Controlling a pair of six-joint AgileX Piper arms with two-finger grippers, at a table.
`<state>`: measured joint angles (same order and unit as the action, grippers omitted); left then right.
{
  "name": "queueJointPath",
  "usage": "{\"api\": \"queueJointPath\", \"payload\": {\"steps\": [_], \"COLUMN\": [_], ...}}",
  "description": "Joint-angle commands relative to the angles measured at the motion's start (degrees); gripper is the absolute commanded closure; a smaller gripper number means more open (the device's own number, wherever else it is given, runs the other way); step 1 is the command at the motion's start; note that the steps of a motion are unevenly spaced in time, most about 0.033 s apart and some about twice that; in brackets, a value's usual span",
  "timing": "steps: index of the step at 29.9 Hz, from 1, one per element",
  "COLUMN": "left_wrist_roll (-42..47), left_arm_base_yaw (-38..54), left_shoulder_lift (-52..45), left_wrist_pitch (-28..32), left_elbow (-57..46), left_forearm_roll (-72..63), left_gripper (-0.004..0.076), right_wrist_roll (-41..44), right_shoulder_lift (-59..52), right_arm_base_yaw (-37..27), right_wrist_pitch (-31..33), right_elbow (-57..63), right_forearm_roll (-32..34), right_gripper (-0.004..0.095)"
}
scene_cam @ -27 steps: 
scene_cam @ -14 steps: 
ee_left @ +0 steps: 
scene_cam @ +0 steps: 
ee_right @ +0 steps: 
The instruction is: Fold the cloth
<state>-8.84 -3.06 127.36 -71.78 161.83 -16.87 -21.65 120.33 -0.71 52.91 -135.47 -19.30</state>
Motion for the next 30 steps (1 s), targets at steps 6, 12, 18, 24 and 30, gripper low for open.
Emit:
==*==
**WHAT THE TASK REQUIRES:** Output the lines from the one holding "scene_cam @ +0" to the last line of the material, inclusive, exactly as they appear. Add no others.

**WRITTEN ANSWER:**
scene_cam @ +0 steps: 
ee_right @ +0 steps: 
The instruction is: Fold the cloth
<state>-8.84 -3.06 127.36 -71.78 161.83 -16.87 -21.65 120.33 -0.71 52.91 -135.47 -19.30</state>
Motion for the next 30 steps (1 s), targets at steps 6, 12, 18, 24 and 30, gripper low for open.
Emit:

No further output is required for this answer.